In Brown v. DFS, this Court recently discussed the issue of appointment of counsel for indigent parents during dependency and neglect proceedings.[2] This Court, however, has never decided whether an indigent parent has a due process right to counsel at State expense in a dependency and neglect proceeding under the United States Constitution and the Delaware Constitution.[3] That issue of *1103 first impression must be decided in this case.
Today, we hold that the due process requirements in both the United States Constitution and the Delaware Constitution require the Family Court to determine, on a case-by-case basis, whether indigent parents have a right to be represented by counsel in a dependency and neglect proceeding. In applying that holding to the facts of this case, we have concluded that the judgment of the Family Court must be reversed. Nevertheless, the children will remain in the custody of DFS and continue to reside with their grandparents when this matter is remanded for further proceedings in accordance with this opinion.
Facts[4]
In November 1997, DFS learned that the Mother was leaving her four children home alone at night while she went out. Shortly before this, the Mother and the Father of these children were divorced. The Father was no longer in the home. After an investigation, DFS opened a treatment case for the Mother. A number of services were offered to the Mother between November 1997 and July 28, 1998.

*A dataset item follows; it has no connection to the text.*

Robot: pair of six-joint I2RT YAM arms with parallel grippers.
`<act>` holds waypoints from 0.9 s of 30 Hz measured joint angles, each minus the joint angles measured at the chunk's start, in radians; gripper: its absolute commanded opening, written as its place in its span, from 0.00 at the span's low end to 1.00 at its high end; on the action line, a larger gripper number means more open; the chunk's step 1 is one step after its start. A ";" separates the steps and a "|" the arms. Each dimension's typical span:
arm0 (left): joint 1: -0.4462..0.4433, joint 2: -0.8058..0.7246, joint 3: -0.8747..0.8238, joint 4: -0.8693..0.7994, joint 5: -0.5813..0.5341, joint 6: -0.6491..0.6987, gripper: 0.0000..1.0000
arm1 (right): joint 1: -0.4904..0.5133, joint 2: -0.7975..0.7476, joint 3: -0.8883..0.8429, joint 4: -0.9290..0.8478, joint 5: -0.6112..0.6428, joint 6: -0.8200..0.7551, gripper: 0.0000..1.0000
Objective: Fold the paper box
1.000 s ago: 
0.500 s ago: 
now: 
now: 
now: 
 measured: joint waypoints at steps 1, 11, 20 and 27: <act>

Even before it filed a petition for dependency and neglect on July 28, 1998, DFS workers had concerns about the Mother's mental health status based on the Mother's erratic behavior when meeting with them, as well as her prior history of psychiatric services and treatment. In November 1995, the Mother became intoxicated after arguing with the Father, barricaded herself in the home and threatened to kill herself and the children with a shotgun. She was involuntarily hospitalized at the Delaware State Hospital for 24 hours, then discharged with a referral for out-patient drug and alcohol treatment. The year before she had been treated by a psychologist but had stopped therapy before being discharged.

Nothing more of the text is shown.